CS141 BB: HashTable

Hash Table functionality

A hash table is a data structure supporting the following kinds of "Dictionary" operations:

set_value(key, value) - set the value associated with the given key
get_value(key) - return the last value
exists(key) - return whether the key has any value assigned to it
remove(key) - remove any assignment of a value to the given key

A hash table may also provide other operations such as iteration over the keys, or returning the set of keys that have values assigned to them.

Under some reasonable assumptions, the hash table supports each of these operations in constant (O(1)) time per operation.

Hash Table implementation

A hash function, F, is a function that, given a key, returns an integer. The function should be computed quickly.

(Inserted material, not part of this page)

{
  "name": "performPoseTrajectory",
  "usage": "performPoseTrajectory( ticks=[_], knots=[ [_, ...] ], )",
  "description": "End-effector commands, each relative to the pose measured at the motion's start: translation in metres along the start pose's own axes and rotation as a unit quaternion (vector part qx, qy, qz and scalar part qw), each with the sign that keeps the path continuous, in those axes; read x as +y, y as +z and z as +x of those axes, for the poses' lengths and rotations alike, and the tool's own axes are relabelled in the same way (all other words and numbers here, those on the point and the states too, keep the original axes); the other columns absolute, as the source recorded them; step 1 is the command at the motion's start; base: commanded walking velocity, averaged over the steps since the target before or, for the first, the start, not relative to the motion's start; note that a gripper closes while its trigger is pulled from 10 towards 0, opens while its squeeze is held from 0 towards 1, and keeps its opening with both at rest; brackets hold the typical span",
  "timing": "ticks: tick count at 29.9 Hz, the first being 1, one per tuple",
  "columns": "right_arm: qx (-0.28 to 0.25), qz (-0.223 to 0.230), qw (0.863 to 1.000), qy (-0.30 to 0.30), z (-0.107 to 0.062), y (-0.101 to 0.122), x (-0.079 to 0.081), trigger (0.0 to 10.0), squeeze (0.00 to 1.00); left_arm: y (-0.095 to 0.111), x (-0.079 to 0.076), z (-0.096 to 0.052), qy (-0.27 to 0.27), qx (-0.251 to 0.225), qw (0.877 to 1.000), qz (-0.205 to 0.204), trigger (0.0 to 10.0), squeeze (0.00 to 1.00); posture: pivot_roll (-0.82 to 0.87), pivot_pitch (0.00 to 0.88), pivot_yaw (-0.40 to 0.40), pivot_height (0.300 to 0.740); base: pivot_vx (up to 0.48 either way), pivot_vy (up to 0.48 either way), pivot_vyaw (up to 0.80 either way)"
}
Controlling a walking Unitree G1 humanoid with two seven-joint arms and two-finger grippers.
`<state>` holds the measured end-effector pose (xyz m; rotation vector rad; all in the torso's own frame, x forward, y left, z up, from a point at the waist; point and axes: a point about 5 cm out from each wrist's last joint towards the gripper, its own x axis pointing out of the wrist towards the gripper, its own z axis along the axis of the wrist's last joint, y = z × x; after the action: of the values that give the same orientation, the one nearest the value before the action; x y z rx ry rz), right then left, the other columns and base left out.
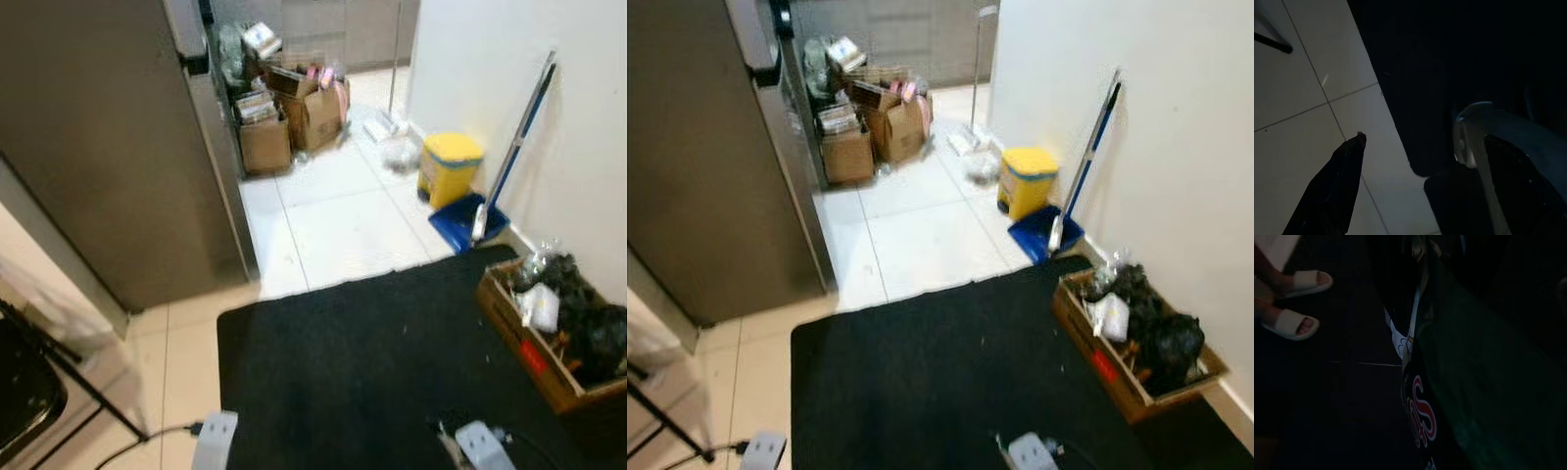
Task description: Restocking fridge
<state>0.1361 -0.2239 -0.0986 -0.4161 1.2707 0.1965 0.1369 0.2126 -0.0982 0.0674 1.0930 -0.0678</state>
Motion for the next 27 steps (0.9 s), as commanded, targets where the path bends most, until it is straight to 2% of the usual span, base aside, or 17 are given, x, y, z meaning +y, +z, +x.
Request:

A bucket array is an array of "buckets". The implementation determines the number of buckets. THe idea is that, given a key, you can quickly (in O(1) time) tell which bucket that key will be stored in. The standard way to do this is to compute the hash function value for the key, F(key), and then take the remainder of that when you divide by N. That is, the key is "hashed" into the Jth bucket, where J = F(key) % N. (The "%" operator is "mod" in C++).

You also store with each key (in its bucket) the value most recently assigned to the key.

A typical implementation implements each bucket as a linked list (or array) of (key, value) pairs.

To find whether a key exists, or to find the value associated with the key, it's enough to look in the one bucket that the key hashes to (the Jth bucket, where J = F(key) % N). (One does not have to look through all of the buckets.)

An important part of implementing the hash table is to make sure that the table size N is approximately proportional to the total number of keys in the table. This is because a typical bucket will contain around

: #keys total / N

keys, and we want a typical bucket to contain O(1) keys (even when the total # keys in the table is large). We want this because once we've figured out which bucket a key belongs to, we have to search all the keys in that bucket to find the one we're looking for. This takes time proportional to the number of keys in the bucket.

Rehashing

Some implementations will require the size of the hash table to be specified in advance, and not to change throughout the entire computation. A nicer implementation will automatically adjust the size of the table to stay roughly proportional to the number of keys. This requires periodically changing the size of the table (N).

Note that when the size of the table changes, the proper bucket for each key changes. (Because if the new size of the table is N', it is unlikely that F(key) % N = F(key) % N'.) This means that when the table is resized, all of the keys need to be rehashed (taken out of the old table, and reinserted in the proper buckets of the new table). This takes time linear in the size of the tables and the number of keys.

But with a careful choice of resizing rules (as in the GrowableArray), the total work for M hash table operations will still be O(M), even if some resizes are required.

References:

Section 2.5 of GoodrichAndTomassia (read through "Load factors and rehashing")